Il più grande rammarico?
“Ne ho due: il primo è che avrei potuto vincere qualche Sanremo in più, il secondo invece è che mi sono reso conto troppo tardi dei miei mezzi e delle mie potenzialità. A fine carriera.”
La vittoria più bella è la Milano-Sanremo 2005?
“Sì.”
Senti tue le cinque tappe del Giro che ti sono state revocate?
“Sì. Dopo che Chris Froome è stato assolto ho capito ancora una volta di avere ragione. Lui è riuscito a dimostrare quello che io ho sempre sostenuto, ma probabilmente non avevo i mezzi giusti per farlo. Nessuno mi ha ridato quello che ho perso, ma a livello morale è stata una bella vittoria.”
Il ciclismo è cambiato in meglio negli ultimi anni?
“Sì ma secondo me si sta andando troppo vicino all’esasperazione. Oggi ci sono troppe regole, è giusto che ci siano per carità, ma alcune secondo me andrebbero riviste. Un esempio? Quello del lancio della borraccia. Per i giovani è sicuramente più facile perché cominciano così, ma per chi è già professionista da parecchi anni non è facile abituarsi a questo nuove e continue regole.”
Come vedi il movimento ciclistico italiano? Si sta risollevando?
“Sicuramente Colbrelli ci ha dato una grande mano, ha fatto qualcosa di straordinario. Gli auguro di ripetersi nelle prossime stagioni. Dal punto di vista delle corse a tappe invece doversi appoggiare sempre a Nibali non è il massimo. Vincenzo è un grande campione e un talento ma anche lui inizia ad avere la sua età. Servirebbe qualche giovane che possa fare da suo erede, ma non sarà facile trovarlo.”

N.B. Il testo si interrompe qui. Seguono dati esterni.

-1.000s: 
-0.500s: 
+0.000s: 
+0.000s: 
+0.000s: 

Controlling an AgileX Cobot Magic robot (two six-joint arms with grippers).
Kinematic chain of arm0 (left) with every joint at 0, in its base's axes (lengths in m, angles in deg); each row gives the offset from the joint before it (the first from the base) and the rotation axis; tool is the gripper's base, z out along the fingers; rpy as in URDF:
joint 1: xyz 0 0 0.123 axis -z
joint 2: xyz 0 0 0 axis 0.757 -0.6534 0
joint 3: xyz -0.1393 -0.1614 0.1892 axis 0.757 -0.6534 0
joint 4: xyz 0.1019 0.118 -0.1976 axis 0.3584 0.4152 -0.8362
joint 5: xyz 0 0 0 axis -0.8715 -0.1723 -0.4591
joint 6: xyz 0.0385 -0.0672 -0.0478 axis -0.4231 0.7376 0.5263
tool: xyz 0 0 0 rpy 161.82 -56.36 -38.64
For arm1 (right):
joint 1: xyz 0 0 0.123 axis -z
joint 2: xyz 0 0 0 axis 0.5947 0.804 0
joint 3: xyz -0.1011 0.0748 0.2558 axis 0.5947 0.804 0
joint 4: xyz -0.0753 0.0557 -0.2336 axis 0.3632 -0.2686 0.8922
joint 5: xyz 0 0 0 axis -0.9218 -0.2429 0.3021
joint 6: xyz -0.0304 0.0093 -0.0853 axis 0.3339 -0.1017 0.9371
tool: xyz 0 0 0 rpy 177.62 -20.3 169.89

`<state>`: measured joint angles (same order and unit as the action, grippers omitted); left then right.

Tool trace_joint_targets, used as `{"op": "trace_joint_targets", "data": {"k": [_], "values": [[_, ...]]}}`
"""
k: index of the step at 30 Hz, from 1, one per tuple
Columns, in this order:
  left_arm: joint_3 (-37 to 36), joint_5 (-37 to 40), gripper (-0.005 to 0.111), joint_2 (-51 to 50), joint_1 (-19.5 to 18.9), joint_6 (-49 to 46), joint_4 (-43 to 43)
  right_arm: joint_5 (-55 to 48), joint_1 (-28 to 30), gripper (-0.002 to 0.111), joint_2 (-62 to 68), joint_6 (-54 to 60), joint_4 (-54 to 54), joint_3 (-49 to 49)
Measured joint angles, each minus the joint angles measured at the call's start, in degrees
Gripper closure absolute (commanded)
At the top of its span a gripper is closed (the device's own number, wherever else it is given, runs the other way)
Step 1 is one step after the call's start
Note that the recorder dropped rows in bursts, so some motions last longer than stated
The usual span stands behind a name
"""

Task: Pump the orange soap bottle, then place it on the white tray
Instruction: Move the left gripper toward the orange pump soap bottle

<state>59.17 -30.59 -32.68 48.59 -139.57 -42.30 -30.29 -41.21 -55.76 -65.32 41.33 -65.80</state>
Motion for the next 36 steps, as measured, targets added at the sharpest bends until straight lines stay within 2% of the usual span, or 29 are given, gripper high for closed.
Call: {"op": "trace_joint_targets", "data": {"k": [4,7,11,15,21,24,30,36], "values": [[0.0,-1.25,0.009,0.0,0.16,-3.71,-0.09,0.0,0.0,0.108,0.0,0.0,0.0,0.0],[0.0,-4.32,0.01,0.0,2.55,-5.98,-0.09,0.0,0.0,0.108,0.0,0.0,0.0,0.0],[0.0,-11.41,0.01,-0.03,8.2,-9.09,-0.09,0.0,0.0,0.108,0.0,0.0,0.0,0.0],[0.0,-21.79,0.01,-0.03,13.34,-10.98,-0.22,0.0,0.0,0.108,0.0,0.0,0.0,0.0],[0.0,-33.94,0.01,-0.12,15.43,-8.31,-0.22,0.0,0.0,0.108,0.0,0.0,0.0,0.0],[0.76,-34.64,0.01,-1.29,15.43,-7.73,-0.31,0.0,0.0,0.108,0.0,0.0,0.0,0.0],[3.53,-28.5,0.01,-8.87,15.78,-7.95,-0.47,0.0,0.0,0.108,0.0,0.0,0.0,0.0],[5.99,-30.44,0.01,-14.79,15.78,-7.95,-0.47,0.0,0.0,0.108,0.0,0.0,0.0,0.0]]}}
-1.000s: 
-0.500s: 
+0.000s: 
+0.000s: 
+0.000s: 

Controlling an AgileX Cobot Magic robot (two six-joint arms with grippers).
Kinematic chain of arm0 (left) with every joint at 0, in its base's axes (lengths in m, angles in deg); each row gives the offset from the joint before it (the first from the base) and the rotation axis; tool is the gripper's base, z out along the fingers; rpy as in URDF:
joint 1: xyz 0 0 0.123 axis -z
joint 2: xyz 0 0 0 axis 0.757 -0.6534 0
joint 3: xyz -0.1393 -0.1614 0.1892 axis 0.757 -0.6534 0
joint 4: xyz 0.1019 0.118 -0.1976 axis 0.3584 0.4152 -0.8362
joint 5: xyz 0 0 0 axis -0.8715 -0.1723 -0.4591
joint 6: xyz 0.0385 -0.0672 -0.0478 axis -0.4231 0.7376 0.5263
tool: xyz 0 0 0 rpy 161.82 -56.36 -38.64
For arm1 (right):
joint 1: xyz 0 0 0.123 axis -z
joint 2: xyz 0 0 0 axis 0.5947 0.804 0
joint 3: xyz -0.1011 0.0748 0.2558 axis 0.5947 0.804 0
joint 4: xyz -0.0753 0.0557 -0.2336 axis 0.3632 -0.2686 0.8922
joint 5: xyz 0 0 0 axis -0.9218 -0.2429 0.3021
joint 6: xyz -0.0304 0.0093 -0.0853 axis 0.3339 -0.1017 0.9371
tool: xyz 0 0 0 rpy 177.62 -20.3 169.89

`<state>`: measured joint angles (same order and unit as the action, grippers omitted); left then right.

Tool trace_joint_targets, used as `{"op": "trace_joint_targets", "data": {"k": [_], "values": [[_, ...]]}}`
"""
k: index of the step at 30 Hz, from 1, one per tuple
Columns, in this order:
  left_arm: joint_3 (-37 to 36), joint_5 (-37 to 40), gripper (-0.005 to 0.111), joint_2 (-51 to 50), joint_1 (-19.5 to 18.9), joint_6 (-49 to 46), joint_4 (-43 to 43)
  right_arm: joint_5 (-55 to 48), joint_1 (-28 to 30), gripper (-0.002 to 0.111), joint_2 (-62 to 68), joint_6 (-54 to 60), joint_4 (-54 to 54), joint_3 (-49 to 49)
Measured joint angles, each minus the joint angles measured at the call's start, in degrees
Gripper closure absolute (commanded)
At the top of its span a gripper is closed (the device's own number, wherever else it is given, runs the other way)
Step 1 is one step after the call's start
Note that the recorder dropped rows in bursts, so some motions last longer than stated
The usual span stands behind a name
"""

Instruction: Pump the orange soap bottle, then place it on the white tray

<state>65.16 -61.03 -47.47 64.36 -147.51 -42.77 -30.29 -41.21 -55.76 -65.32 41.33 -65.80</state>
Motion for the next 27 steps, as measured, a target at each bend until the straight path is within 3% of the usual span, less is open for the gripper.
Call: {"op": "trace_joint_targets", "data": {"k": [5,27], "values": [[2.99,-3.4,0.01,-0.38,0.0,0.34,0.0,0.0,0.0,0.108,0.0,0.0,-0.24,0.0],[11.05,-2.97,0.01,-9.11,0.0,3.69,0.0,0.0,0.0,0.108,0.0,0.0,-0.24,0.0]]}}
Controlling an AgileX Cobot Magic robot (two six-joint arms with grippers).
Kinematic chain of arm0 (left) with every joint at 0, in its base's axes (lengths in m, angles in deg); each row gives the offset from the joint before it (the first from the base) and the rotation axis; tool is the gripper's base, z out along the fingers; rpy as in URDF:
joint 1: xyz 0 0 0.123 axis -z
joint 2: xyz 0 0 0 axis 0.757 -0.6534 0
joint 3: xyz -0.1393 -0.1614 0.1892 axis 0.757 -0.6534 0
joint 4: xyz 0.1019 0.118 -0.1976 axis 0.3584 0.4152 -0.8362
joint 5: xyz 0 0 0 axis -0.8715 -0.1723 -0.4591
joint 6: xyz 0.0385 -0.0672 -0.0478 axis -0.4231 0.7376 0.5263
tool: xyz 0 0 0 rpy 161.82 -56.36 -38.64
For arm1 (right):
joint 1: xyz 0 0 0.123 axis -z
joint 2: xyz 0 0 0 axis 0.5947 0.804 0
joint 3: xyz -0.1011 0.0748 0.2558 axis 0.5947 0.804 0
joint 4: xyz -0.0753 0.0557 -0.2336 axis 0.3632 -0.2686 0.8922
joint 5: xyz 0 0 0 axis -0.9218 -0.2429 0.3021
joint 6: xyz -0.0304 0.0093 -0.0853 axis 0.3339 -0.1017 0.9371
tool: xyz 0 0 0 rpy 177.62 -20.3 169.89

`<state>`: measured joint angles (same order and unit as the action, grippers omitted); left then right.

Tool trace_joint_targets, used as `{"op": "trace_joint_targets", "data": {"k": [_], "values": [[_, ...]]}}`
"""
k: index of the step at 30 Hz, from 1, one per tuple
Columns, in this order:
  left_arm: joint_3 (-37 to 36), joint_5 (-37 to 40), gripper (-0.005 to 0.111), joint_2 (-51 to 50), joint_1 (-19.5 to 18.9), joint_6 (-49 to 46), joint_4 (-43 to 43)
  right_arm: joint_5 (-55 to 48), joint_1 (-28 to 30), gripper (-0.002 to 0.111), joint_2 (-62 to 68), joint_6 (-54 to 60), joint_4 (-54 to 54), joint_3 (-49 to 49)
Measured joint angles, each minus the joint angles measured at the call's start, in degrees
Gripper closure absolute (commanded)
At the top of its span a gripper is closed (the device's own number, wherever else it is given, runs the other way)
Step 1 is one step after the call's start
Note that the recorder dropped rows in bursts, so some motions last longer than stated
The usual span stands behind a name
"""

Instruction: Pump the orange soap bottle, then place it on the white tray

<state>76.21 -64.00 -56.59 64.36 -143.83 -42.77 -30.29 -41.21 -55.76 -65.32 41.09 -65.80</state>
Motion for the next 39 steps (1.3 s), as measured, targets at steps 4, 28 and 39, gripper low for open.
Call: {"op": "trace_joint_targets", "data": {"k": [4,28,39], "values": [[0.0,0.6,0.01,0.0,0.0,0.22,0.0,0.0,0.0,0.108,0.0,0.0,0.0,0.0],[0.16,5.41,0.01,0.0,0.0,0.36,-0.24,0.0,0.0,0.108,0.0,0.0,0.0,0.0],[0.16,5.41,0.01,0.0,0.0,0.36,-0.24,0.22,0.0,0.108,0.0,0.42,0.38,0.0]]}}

Da bambino sognavi di fare il corridore. Ora qual è il tuo sogno?
“Mi piacerebbe rimanere nell’ambiente. In questo momento mi sto dedicando solo alla mia famiglia e sto bene. Se poi in un futuro ci sarà la possibilità di far parte di questo ambiente, magari in una squadra ma non come direttore sportivo, perché no… Del resto è sempre stata la mia vita.”